The first free-surface condition is the statement of continuity of tangential stress, while the second condition relates the normal stress to the surface tension. Here

\[Fr=\frac{U_0^2}{gh},\,\,\ We=\frac{\rho u_0^2 h}{\sigma}\]

are the Froude and Weber numbers respectively.

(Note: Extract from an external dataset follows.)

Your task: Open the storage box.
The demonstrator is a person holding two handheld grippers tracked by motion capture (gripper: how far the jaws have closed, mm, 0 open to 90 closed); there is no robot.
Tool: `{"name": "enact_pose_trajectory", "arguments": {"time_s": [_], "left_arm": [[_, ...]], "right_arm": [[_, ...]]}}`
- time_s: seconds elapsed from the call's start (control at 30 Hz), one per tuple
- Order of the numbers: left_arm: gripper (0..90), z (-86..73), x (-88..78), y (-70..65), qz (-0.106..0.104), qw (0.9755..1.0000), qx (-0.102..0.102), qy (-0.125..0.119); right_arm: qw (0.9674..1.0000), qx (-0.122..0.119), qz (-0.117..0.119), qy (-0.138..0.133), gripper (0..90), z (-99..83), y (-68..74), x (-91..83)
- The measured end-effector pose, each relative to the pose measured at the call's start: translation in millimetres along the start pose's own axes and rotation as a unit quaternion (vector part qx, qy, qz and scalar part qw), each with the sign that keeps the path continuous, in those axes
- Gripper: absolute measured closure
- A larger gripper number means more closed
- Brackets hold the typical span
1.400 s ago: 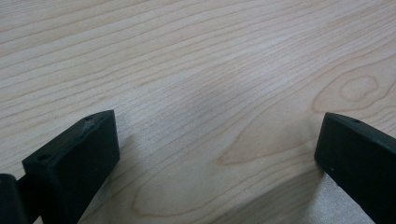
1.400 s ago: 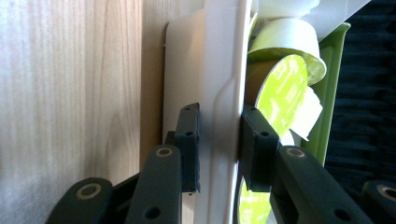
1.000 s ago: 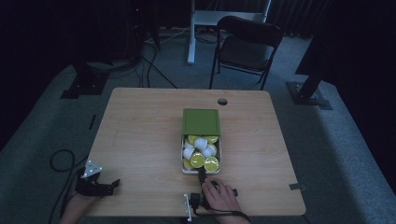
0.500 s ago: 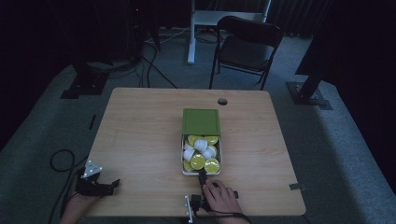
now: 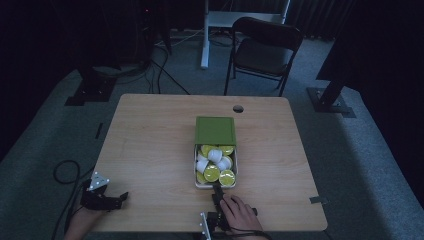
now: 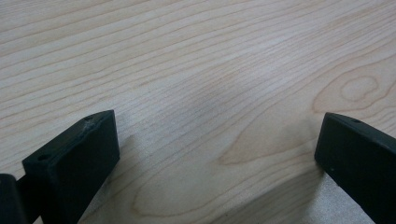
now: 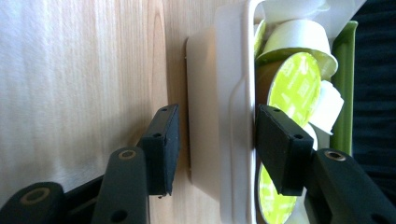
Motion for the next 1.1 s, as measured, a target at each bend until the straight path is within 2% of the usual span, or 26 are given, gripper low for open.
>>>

For Couette flow \(U\left(z\right)=z\), the four linearly independent solutions to the non-dimensional Orr–Sommerfeld equation are[14],

\[\chi_1\left(z\right)=\sinh\left(\alpha z\right),\qquad \chi_2\left(z\right)=\cosh\left(\alpha z\right)\],

\[\chi_3\left(z\right)=\frac{1}{\alpha}\int_\infty^z\sinh\left[\alpha\left(z-\xi\right)\right]Ai\left[e^{i\pi/6}\left(\alpha Re\right)^{1/3}\left(\xi-c-\frac{i\alpha}{Re}\right)\right]d\xi,\]

\[\chi_4\left(z\right)=\frac{1}{\alpha}\int_\infty^z\sinh\left[\alpha\left(z-\xi\right)\right]Ai\left[e^{5i\pi/6}\left(\alpha Re\right)^{1/3}\left(\xi-c-\frac{i\alpha}{Re}\right)\right]d\xi,\]

where \(Ai\left(\cdot\right)\) is the Airy function of the first kind. Substitution of the superposition solution \(\varphi=\sum_{i=1}^4 c_i\chi_i\left(z\right)\) into the four boundary conditions gives four equations in the four unknown constants \(c_i\). For the equations to have a non-trivial solution, the determinant condition

\(\left|\begin{array}{cccc}\chi_1\left(0\right)&\chi_2\left(0\right)&\chi_3\left(0\right)&\chi_4\left(0\right)\\ \chi_1'\left(0\right)&\chi_2'\left(0\right)&\chi_3'\left(0\right)&\chi_4'\left(0\right)\\ \Omega_1\left(1\right)&\Omega_2\left(1\right)&\Omega_3\left(1\right)&\Omega_4\left(1\right)\\ \chi_1''\left(1\right)+\alpha^2\chi_1\left(1\right)&\chi_2''\left(1\right)+\alpha^2\chi_2\left(1\right)&\chi_3''\left(1\right)+\alpha^2\chi_3\left(1\right)&\chi_4''\left(1\right)+\alpha^2\chi_4\left(1\right)\end{array}\right|=0 \)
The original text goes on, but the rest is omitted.